L’inflation annuelle a ralenti à 2,1% en mars, son plus bas niveau depuis 2020, mais la banque centrale s’attend à une remontée des pressions sur les prix dans les mois à venir. Le gouverneur Ebson Uanguta a déclaré que les risques sur l’inflation restaient orientés à la hausse, en raison notamment des prix administrés, de la volatilité du taux de change et des effets prolongés de la guerre au Moyen-Orient.

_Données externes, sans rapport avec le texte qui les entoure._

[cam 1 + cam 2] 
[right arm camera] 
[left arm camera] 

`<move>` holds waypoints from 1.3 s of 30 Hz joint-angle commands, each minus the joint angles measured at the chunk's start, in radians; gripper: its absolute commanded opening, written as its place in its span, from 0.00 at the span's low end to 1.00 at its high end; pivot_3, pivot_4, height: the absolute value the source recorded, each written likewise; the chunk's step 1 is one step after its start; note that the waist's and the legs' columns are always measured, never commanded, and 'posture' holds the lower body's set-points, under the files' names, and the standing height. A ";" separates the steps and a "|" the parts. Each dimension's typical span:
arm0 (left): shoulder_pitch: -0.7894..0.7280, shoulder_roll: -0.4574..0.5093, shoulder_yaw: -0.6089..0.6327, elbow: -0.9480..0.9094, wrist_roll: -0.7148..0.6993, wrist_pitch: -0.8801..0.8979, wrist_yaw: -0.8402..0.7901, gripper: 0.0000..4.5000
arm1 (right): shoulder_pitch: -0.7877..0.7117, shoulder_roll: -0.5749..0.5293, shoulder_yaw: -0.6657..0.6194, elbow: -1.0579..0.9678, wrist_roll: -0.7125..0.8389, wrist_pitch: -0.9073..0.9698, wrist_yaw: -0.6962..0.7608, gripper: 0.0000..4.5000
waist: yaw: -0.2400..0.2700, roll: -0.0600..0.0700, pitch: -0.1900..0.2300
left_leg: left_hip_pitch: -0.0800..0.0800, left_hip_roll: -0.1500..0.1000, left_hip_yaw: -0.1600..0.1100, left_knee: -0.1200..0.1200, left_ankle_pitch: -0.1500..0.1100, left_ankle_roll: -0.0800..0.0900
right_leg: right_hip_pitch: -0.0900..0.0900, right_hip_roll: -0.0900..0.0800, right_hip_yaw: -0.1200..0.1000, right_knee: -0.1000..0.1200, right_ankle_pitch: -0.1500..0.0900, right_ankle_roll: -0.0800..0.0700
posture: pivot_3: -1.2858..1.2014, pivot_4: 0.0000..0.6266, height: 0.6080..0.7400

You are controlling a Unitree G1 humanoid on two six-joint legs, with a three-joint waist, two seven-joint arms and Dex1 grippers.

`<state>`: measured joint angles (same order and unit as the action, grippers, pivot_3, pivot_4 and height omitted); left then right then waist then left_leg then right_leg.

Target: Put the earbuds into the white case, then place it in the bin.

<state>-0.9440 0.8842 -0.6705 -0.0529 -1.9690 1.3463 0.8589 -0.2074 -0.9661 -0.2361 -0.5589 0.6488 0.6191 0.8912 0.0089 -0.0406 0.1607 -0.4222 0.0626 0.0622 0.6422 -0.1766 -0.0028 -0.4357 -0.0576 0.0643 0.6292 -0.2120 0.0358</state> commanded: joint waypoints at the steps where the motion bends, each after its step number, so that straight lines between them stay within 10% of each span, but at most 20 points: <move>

Le gouvernement a déjà pris des mesures pour atténuer l’impact de la hausse mondiale des coûts de l’énergie en réduisant de 50% les prélèvements sur le carburant pendant au moins trois mois, jusqu’à fin juin. Cette mesure vise à protéger les consommateurs de la flambée des prix du carburant liée au conflit.
La banque centrale avait aussi revu à la baisse ses prévisions de croissance plus tôt ce mois-ci, citant une performance plus faible que prévu des industries primaires, en particulier les métaux et l’extraction diamantifère. Cela accroît la pression sur une économie étroitement liée à l’Afrique du Sud à travers l’ancrage monétaire et l’alignement des politiques.
Les décisions de taux en Namibie suivent généralement celles de l’Afrique du Sud, car le dollar namibien est arrimé à parité au rand. La banque centrale sud-africaine avait elle aussi maintenu son taux clé à 6,75% lors de sa précédente réunion.